■ Collected data entries:
• • • • •

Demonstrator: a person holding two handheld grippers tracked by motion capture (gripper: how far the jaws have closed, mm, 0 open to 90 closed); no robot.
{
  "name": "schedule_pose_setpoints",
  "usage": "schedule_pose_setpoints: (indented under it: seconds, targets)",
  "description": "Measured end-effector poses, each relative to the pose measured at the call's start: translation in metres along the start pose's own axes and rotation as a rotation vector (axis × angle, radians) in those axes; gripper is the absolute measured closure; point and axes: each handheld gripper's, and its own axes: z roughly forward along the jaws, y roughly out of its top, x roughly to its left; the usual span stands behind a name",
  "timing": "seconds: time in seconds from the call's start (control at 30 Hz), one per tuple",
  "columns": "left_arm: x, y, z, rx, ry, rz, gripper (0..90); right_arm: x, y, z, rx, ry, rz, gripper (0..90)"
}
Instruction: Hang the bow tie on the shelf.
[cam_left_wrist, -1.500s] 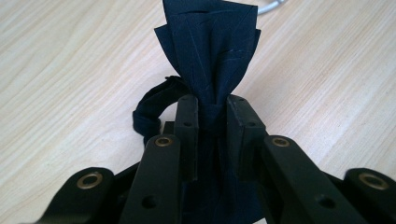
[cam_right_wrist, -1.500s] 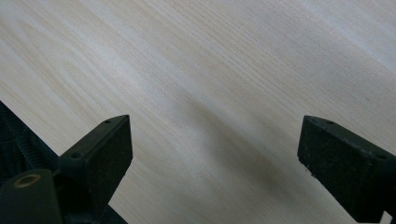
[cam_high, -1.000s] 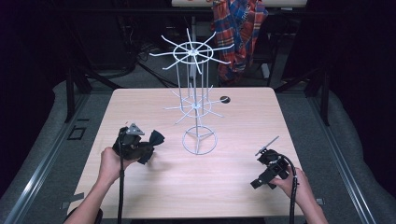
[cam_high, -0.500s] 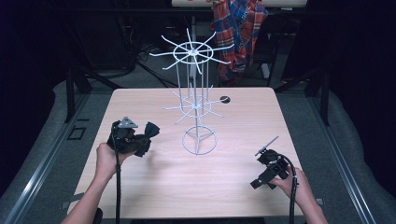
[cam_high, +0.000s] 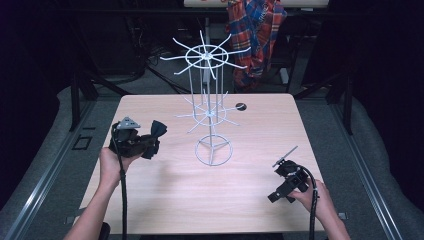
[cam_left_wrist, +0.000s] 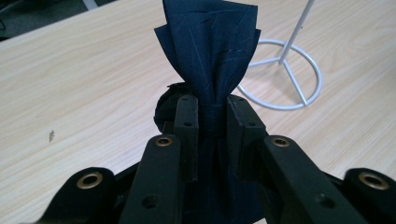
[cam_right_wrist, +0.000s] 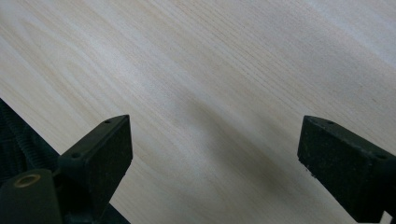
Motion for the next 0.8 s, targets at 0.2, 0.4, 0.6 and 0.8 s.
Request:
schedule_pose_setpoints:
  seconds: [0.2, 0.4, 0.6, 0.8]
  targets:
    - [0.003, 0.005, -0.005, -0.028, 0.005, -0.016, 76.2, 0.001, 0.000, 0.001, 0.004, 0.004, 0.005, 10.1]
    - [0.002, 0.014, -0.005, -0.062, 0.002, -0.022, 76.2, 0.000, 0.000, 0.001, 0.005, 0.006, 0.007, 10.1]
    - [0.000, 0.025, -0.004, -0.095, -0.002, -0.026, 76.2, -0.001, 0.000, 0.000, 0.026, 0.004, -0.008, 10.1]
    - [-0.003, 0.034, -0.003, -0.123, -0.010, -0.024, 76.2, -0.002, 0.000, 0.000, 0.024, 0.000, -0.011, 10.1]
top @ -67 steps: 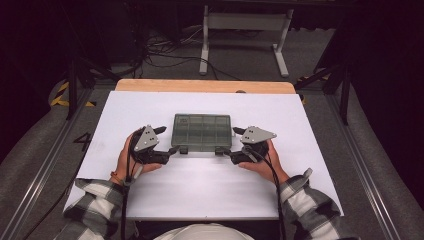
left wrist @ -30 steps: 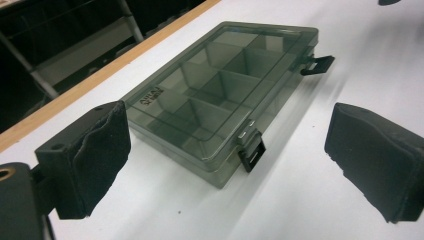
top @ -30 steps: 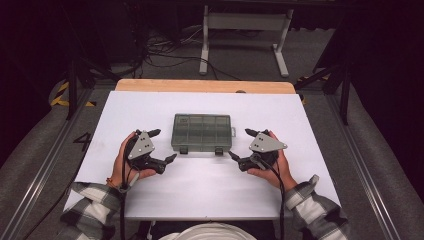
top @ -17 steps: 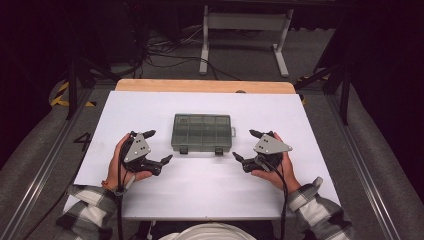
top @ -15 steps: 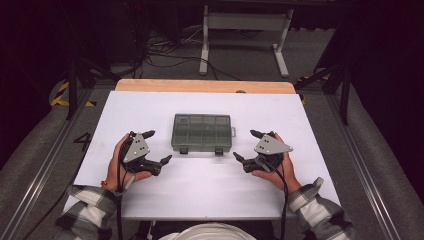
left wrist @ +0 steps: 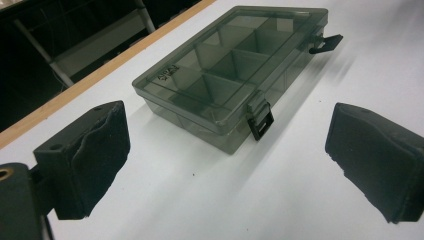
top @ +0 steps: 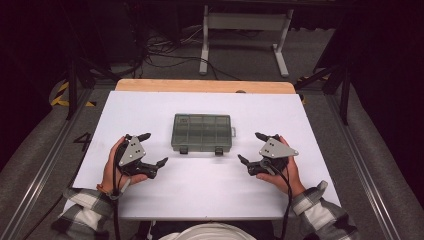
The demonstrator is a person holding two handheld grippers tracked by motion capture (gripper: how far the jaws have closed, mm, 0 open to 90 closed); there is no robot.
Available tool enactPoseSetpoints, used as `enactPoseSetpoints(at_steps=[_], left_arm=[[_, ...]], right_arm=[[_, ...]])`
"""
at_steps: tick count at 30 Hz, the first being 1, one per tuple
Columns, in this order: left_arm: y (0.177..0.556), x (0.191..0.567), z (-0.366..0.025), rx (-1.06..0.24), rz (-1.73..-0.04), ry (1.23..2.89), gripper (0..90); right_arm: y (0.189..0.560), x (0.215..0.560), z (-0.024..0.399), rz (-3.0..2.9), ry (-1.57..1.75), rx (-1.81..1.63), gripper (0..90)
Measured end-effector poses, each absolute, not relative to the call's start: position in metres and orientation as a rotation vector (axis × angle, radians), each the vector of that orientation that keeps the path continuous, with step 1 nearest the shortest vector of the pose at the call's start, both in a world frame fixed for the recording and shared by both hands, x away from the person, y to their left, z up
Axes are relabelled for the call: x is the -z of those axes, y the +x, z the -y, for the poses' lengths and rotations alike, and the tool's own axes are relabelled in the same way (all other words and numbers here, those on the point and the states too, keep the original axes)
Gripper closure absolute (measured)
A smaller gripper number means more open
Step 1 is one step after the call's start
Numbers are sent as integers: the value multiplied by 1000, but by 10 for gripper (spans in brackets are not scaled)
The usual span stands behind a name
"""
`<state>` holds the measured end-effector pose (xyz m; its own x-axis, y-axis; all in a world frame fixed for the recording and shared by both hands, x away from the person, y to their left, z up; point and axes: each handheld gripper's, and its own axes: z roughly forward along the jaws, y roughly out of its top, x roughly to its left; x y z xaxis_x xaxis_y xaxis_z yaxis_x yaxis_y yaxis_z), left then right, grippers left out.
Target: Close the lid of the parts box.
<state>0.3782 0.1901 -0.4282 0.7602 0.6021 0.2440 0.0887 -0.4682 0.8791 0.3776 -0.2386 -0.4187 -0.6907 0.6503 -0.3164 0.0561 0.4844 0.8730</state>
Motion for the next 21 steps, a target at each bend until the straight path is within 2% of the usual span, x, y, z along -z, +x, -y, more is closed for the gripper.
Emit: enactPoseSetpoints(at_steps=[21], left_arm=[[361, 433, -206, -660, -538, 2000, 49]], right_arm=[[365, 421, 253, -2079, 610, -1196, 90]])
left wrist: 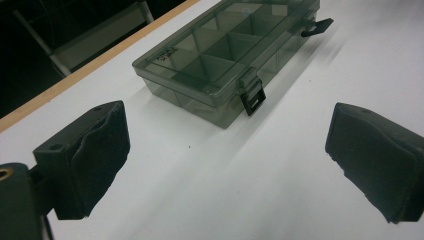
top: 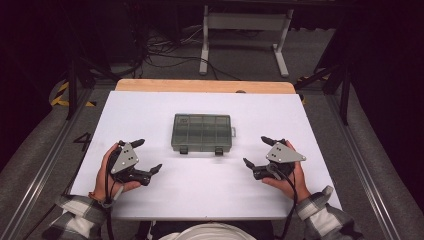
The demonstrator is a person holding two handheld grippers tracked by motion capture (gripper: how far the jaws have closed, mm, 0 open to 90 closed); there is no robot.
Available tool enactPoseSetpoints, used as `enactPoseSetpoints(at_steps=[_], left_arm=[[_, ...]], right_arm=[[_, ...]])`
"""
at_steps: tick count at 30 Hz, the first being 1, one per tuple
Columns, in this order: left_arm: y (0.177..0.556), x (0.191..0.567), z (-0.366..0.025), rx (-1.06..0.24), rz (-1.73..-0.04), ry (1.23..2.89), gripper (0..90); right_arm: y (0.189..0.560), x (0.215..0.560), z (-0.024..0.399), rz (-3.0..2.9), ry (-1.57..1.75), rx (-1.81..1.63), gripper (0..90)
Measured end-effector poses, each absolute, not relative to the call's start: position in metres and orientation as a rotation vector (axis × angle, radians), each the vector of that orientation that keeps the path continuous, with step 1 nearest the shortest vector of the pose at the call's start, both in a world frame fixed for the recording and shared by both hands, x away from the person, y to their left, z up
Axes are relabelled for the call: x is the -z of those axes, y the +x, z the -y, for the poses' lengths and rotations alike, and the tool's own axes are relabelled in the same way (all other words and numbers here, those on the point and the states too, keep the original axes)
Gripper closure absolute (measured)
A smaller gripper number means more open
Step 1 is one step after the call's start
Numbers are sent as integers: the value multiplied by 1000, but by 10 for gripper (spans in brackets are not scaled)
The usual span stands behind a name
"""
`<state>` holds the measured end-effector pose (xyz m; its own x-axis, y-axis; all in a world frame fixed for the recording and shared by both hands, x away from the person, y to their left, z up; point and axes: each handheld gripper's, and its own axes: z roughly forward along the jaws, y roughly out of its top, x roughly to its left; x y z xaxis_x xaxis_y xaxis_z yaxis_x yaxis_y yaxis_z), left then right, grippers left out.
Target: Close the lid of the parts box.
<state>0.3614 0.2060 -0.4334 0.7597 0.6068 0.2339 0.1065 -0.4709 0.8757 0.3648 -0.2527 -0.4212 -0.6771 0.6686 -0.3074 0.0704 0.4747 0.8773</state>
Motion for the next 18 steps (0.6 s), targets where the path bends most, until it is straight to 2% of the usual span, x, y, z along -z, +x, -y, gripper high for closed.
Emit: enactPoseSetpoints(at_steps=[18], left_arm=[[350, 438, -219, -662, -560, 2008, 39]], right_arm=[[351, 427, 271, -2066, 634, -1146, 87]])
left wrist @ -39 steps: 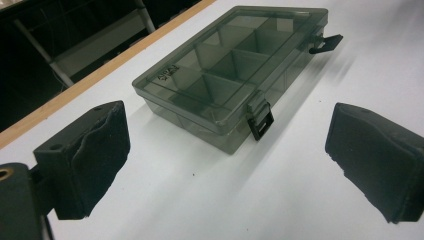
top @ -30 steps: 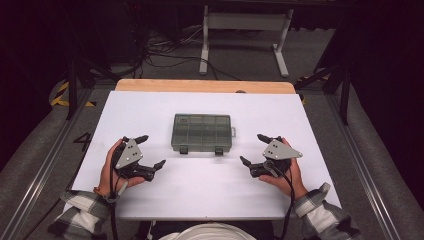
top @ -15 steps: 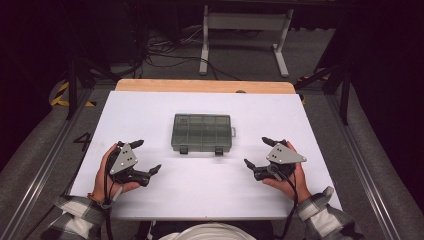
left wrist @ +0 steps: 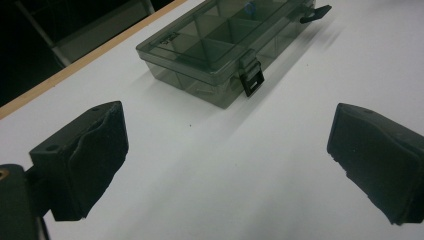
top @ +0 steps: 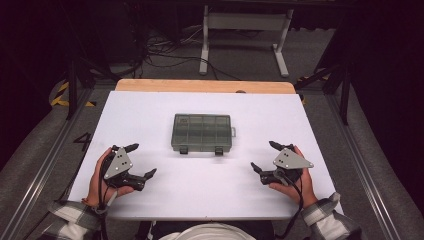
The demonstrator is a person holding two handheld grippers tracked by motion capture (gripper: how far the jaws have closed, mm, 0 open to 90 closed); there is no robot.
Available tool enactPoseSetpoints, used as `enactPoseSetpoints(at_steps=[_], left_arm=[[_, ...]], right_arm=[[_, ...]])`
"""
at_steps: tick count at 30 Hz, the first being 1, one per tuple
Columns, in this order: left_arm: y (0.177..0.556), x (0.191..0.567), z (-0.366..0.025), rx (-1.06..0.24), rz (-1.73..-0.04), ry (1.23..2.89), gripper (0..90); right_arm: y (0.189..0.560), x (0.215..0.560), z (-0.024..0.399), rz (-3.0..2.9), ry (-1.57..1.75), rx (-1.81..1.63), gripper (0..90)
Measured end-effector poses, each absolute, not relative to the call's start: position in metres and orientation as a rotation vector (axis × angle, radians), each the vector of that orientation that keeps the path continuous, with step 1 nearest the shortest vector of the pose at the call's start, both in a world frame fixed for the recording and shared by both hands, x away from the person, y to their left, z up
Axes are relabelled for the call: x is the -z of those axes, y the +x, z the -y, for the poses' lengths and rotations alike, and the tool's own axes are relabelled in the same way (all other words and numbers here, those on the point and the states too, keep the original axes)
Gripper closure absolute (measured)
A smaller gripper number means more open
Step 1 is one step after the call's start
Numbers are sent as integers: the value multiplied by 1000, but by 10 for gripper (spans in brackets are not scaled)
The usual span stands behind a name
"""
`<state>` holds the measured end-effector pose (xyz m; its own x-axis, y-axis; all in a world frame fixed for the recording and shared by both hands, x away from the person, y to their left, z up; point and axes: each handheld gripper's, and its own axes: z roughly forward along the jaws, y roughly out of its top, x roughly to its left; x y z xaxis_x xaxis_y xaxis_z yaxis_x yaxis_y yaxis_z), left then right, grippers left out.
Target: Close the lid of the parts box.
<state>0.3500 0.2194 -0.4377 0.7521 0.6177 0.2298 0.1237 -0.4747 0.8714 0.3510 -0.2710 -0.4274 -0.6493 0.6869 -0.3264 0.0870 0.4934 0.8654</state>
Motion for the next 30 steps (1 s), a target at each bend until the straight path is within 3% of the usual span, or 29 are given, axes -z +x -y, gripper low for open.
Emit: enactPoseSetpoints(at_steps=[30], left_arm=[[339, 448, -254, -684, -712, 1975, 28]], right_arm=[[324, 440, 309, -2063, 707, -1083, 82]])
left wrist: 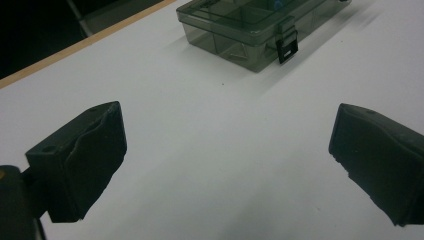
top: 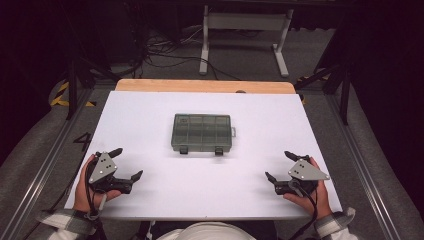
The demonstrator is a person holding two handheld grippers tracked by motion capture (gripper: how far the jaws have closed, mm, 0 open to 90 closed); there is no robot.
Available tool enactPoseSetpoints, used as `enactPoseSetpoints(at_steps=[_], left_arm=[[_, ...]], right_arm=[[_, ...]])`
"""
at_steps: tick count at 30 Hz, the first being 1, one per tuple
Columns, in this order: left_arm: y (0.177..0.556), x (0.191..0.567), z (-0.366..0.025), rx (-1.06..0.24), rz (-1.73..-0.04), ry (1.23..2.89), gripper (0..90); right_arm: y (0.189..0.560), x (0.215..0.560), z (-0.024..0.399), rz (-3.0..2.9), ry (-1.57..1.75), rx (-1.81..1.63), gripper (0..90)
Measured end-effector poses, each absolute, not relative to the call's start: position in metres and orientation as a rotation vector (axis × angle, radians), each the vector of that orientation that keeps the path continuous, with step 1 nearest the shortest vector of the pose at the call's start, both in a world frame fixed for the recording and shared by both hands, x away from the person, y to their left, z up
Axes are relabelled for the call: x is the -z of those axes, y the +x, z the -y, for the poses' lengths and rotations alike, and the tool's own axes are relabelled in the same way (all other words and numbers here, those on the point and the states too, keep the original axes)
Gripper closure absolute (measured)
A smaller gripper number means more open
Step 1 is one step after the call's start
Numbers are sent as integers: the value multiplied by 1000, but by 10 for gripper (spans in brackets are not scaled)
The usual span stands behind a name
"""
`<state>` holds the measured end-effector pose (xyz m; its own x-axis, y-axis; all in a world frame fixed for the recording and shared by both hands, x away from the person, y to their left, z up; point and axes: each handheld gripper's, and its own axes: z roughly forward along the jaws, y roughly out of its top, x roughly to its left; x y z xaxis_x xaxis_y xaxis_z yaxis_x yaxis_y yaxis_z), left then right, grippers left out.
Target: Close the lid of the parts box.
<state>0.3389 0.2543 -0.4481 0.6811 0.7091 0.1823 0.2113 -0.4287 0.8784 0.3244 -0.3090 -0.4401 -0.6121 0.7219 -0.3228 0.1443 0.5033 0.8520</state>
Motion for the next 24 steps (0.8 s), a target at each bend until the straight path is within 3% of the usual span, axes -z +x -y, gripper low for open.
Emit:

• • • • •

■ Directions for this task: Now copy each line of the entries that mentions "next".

■ Output for this exercise:
Motion for the next 0.8 s, targets at 0.2, 0.4, 0.6 and 0.8 s.
Motion for the next 21 steps, a target at each bend until the straight path is within 2% of the usual span, x, y, z along -z, +x, -y, more is closed for the gripper.
Motion for the next 18 steps (0.6 s), targets where the path bends most, until it is straight to 2% of the usual span, x, y, z along -z, +x, -y, gripper high for closed.
Motion for the next 30 steps (1 s), a target at each bend until the straight path is within 3% of the usual span, or 29 are given, axes -z +x -y, gripper low for open.
Motion for the next 24 steps (0.8 s), a target at each bend until the straight path is within 3% of the usual span, axes -z +x -y, gripper low for open.

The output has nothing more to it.